EXERCISE DIRECTIONS.
From the line with "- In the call" through the line with "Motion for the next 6", inclusive, return each line of the data below exactly and leave the rest out.

(Data records)
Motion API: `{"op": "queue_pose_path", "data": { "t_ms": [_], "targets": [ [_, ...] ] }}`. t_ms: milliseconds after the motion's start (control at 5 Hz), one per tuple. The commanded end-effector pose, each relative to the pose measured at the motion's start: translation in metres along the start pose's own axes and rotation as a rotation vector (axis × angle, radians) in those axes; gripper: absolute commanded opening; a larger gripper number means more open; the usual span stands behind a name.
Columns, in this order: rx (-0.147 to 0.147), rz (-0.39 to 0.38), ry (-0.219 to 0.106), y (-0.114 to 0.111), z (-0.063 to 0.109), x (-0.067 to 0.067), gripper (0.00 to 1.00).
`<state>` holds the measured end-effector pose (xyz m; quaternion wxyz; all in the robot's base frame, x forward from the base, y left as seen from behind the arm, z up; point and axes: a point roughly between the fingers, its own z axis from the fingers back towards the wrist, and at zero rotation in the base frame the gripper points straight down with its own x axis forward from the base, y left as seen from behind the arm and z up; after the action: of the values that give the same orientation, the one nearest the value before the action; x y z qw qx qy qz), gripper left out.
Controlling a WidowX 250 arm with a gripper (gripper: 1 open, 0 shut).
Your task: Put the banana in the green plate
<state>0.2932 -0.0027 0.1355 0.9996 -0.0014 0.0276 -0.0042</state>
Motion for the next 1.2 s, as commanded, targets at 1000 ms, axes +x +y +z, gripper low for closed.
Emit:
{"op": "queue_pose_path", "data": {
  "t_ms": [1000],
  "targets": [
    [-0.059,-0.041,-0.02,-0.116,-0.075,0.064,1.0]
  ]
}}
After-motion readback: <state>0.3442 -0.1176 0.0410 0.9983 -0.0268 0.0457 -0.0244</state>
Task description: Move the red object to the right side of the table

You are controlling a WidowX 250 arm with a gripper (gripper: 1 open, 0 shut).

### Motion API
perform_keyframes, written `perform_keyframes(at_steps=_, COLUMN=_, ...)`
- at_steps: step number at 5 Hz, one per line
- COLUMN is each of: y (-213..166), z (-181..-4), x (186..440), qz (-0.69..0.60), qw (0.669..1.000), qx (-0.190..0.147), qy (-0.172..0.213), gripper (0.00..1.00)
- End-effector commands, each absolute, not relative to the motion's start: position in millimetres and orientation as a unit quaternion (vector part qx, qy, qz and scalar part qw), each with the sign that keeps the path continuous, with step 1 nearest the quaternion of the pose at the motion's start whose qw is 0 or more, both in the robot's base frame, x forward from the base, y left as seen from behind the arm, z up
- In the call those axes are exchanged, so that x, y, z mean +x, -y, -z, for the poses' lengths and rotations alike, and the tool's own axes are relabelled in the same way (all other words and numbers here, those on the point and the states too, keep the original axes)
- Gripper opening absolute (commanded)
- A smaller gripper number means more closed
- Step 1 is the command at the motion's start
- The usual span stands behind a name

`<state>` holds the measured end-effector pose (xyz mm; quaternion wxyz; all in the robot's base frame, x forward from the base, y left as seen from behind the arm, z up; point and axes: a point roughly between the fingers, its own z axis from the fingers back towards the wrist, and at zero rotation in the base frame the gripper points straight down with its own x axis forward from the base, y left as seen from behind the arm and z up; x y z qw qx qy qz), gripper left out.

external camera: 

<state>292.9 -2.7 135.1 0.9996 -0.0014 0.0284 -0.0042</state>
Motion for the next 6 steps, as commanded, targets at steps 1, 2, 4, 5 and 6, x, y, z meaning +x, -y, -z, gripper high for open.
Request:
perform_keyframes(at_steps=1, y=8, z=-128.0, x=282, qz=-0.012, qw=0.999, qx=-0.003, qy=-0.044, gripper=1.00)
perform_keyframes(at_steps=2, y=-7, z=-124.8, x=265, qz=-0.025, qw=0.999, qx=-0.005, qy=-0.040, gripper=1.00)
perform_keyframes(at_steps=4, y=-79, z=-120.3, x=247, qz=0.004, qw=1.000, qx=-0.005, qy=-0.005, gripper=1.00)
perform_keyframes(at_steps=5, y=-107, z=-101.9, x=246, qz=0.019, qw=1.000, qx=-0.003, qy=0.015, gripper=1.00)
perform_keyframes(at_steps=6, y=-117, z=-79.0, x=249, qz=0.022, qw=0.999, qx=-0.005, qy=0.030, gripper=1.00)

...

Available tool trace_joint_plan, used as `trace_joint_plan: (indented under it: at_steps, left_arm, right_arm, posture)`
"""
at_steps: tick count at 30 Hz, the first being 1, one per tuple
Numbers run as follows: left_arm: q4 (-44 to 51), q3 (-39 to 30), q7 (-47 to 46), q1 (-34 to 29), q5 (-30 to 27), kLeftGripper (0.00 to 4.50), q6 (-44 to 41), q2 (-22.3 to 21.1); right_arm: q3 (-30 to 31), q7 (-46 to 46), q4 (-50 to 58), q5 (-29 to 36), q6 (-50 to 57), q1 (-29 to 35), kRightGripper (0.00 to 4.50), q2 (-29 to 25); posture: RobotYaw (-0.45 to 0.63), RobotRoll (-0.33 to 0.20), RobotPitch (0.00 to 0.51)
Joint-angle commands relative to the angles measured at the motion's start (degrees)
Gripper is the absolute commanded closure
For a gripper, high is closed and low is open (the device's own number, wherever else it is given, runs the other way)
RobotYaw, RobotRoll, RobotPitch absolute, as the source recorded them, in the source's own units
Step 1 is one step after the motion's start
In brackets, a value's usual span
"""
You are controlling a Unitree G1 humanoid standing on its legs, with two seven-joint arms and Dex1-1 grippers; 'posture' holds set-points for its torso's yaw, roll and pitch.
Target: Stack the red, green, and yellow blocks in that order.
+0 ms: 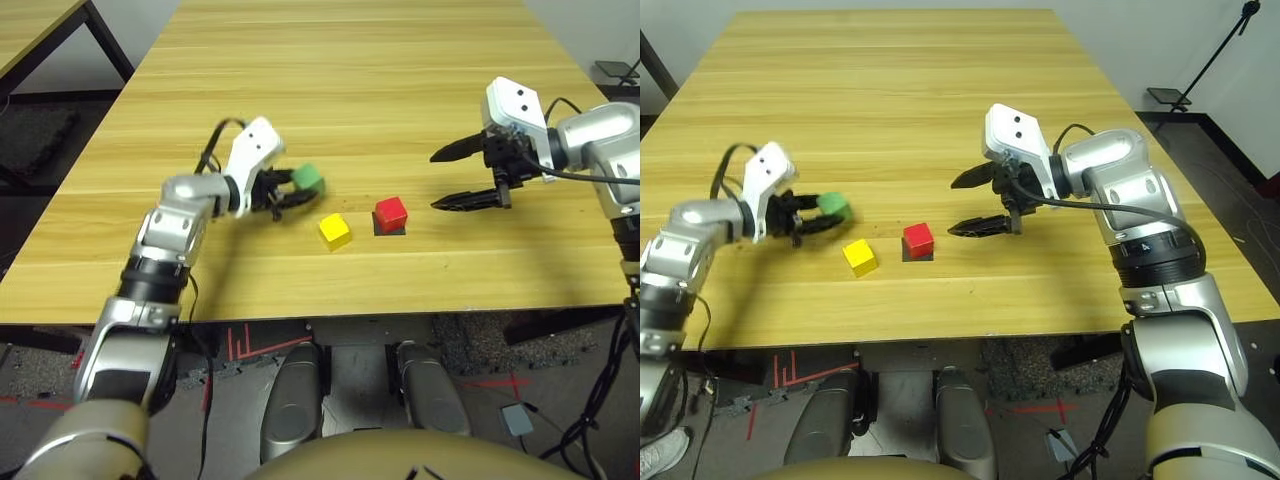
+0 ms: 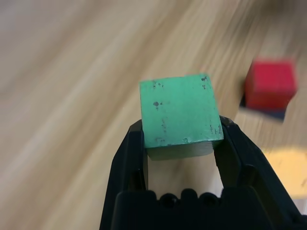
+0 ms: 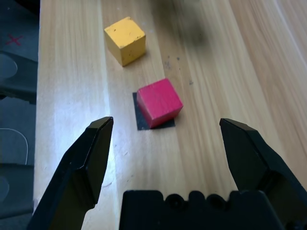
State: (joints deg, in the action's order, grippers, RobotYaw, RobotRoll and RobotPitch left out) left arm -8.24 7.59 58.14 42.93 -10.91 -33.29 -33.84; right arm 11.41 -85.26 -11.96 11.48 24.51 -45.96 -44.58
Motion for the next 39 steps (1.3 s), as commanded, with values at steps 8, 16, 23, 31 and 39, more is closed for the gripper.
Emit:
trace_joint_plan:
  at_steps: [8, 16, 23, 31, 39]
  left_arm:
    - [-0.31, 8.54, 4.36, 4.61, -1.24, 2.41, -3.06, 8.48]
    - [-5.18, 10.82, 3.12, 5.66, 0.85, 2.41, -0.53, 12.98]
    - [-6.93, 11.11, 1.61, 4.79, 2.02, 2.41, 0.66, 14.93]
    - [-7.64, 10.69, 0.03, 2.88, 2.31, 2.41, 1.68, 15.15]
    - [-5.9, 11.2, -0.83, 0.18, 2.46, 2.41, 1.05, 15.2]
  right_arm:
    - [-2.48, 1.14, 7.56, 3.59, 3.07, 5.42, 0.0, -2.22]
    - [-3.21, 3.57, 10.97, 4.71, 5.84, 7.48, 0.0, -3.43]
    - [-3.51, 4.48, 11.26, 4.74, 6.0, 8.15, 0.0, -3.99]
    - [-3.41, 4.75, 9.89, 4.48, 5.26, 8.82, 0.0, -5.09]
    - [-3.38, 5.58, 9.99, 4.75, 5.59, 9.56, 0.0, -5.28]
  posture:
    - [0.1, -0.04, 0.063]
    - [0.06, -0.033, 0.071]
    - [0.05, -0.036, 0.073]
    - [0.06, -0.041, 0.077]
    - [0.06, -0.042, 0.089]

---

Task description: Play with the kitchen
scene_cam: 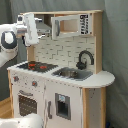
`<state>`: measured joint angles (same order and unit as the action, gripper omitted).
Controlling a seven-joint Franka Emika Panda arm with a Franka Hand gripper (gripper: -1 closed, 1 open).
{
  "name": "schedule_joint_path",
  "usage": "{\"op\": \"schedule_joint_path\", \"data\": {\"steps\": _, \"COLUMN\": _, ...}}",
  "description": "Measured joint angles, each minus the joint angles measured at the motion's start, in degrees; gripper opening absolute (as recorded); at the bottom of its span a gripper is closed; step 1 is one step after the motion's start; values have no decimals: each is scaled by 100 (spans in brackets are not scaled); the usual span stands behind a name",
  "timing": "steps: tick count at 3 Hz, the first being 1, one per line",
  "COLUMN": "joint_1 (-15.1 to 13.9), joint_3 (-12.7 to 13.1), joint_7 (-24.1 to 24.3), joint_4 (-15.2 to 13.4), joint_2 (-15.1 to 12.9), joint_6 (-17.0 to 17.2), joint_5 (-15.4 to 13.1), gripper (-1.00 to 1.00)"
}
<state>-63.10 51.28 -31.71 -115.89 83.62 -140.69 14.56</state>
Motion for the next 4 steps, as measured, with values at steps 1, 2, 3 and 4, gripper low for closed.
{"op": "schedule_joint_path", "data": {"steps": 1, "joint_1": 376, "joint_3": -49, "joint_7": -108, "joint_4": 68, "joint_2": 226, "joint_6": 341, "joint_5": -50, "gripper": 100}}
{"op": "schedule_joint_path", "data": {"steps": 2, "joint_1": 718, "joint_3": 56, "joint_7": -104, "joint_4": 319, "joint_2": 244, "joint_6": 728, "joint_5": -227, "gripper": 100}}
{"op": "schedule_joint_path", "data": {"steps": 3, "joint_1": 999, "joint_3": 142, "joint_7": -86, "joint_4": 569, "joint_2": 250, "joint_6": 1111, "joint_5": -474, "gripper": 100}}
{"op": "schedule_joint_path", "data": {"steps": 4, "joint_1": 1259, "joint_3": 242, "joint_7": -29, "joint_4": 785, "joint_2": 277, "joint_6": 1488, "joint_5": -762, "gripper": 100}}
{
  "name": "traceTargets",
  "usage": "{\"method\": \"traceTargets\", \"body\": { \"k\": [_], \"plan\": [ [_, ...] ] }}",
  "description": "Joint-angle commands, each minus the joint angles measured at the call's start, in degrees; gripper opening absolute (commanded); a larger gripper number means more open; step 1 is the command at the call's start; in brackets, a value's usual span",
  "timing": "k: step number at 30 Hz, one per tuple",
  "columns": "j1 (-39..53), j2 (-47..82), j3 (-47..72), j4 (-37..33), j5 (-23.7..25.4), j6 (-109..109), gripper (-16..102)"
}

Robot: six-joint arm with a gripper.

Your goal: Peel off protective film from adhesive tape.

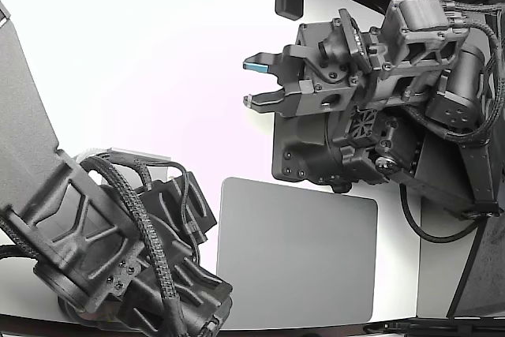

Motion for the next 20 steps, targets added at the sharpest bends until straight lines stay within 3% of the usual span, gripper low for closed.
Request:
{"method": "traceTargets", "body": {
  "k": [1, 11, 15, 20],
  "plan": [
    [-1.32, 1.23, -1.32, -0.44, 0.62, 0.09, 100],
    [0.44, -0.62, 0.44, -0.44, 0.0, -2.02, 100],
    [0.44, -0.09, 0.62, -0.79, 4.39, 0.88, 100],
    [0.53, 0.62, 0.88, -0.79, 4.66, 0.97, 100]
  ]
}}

TASK SOLUTION.
- In the call those axes are exchanged, so that x, y, z mean +x, -y, -z, for the poses' lengths and rotations alike, and the tool's own axes are relabelled in the same way (all other words and numbers here, those on the point and the states too, keep the original axes)
- Gripper opening absolute (commanded)
- A smaller gripper number means more closed
- Step 1 is the command at the motion's start
- The usual span stands behind a name

`<state>` holds the measured end-effector pose (xyz mm; quaternion wxyz; all in the robot's base frame, x forward from the base, y left as seen from behind the arm, z up; point and axes: a point roughly between the fingers, its own z axis from the fingers back towards the wrist, and at zero rotation in the base frame the gripper points straight down with its own x axis forward from the base, y left as seen from behind the arm and z up; x y z qw qx qy qz), gripper left out.

external camera: 

<state>292.9 -2.7 135.1 0.9996 -0.0014 0.0284 -0.0042</state>
Motion for the next 6 steps, as commanded, targets at steps 1, 2, 4, 5 and 6, x, y, z meaning +x, -y, -z, gripper high for open.

There is no more to the output, and the exercise is done.